Here are the benchmark changes in bench.rs:

benchmark old new
empty_enc 3428 MB/s 24000 MB/s
string10_enc 4360 MB/s 6320 MB/s
string20_enc 6050 MB/s 9042 MB/s
u64_enc 58685 MB/s 67900 MB/s
u8_u64_enc 60411 MB/s 57454 MB/s
vec_u_s_enc 5639 MB/s 8408 MB/s
vec_u_vn_s_enc 5543 MB/s 10378 MB/s

And the changes in serde.rs:

benchmark old new
bench_serialize 6469 MB/s 10274 MB/s

These are pretty decent improvements where there were pointers to update, and the only "regression" is u8_u64, which I have to imagine is just down to randomness.

At the same time, we should now be able to encode into types other than Vec<u8>, including but not limited to &mut [u8], File, TcpStream, and other friends. Note that &mut [u8] will error if it isn't large enough to hold the results, and so you should use the new AbomonationSize trait to be sure that it is before calling encode.

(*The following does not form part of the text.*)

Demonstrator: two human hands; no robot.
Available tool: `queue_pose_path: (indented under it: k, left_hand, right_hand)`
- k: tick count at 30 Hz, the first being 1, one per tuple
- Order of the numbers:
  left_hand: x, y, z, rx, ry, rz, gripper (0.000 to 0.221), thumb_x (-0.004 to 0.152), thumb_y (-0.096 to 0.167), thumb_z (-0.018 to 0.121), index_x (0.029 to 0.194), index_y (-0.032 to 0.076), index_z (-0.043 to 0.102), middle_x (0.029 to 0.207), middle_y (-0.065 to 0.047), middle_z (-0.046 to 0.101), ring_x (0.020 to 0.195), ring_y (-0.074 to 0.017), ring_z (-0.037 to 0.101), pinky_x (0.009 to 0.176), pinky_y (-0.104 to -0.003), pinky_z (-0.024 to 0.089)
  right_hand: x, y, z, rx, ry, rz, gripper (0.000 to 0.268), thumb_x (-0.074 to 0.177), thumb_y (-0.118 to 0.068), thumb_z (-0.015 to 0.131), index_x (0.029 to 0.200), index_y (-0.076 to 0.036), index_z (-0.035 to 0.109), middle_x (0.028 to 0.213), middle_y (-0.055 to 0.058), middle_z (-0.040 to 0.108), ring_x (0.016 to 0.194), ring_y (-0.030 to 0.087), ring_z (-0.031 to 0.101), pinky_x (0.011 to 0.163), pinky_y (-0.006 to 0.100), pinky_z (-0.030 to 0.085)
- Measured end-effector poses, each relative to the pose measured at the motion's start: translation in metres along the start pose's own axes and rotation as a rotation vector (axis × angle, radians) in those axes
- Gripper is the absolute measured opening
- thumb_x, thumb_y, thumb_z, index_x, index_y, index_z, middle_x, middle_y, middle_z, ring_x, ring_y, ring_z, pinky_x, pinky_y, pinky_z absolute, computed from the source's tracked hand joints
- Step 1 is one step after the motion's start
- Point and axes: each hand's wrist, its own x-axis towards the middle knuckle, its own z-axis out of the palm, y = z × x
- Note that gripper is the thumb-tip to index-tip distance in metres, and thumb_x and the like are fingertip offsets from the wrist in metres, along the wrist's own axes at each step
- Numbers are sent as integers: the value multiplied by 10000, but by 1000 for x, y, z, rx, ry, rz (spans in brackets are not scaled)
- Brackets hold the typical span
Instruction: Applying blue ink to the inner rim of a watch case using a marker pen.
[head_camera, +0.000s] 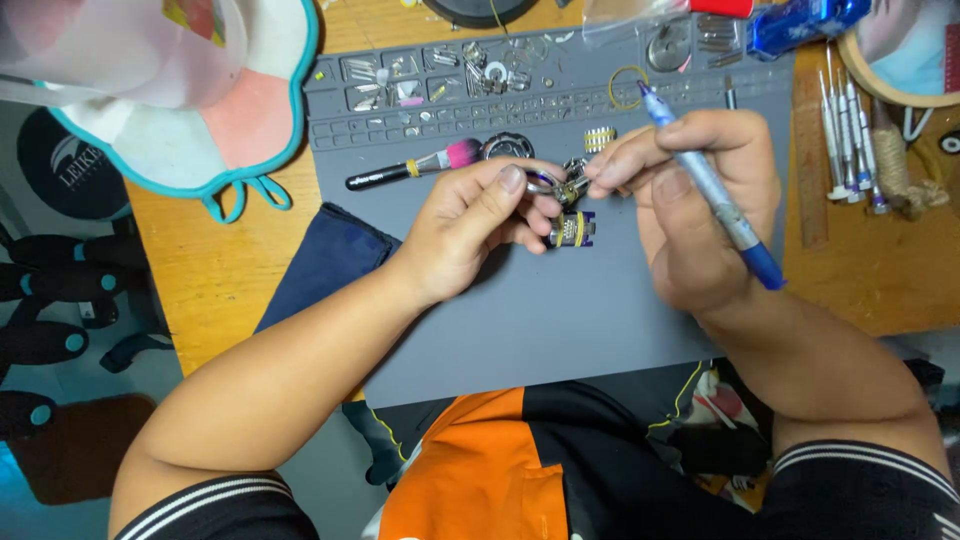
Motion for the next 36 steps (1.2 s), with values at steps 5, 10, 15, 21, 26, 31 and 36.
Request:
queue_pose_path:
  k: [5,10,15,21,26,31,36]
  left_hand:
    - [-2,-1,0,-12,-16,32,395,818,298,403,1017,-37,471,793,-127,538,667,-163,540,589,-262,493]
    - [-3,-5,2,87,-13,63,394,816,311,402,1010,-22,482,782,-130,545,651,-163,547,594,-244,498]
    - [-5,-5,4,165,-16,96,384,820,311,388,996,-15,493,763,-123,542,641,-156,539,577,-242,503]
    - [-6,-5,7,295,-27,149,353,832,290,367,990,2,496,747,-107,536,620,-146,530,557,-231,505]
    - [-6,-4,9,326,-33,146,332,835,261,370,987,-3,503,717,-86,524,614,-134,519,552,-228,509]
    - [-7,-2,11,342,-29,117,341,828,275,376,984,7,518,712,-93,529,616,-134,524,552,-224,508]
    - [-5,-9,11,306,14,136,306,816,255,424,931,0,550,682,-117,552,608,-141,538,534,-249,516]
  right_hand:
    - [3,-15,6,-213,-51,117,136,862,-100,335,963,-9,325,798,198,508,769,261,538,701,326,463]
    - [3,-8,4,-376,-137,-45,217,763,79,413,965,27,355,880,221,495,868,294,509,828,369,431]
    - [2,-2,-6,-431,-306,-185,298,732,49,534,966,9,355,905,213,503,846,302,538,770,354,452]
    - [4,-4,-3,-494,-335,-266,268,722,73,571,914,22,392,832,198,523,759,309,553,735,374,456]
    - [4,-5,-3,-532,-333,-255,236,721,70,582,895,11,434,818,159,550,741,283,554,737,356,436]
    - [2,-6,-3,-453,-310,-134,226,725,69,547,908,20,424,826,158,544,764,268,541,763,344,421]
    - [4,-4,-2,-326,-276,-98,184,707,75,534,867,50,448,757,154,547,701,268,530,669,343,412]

frankmcsherry commented 6 years ago

For example, once candidate reconciliation would be to write a method

fn embalm<T: Abomonation>(bytes: &mut [u8])

which interprets bytes as a &T and performs all of the appropriate address sanitization, retaining that ability for people who are excited about this, but making it be part of a second pass for people who are less excited about it.

frankmcsherry commented 6 years ago

I think the ability to put in embalm afterwards is a good solution. I'm less certain I know how to sanitize things with all the new "stash discriminators in special fields" logic going on, so happy to have that demoted as a core feature.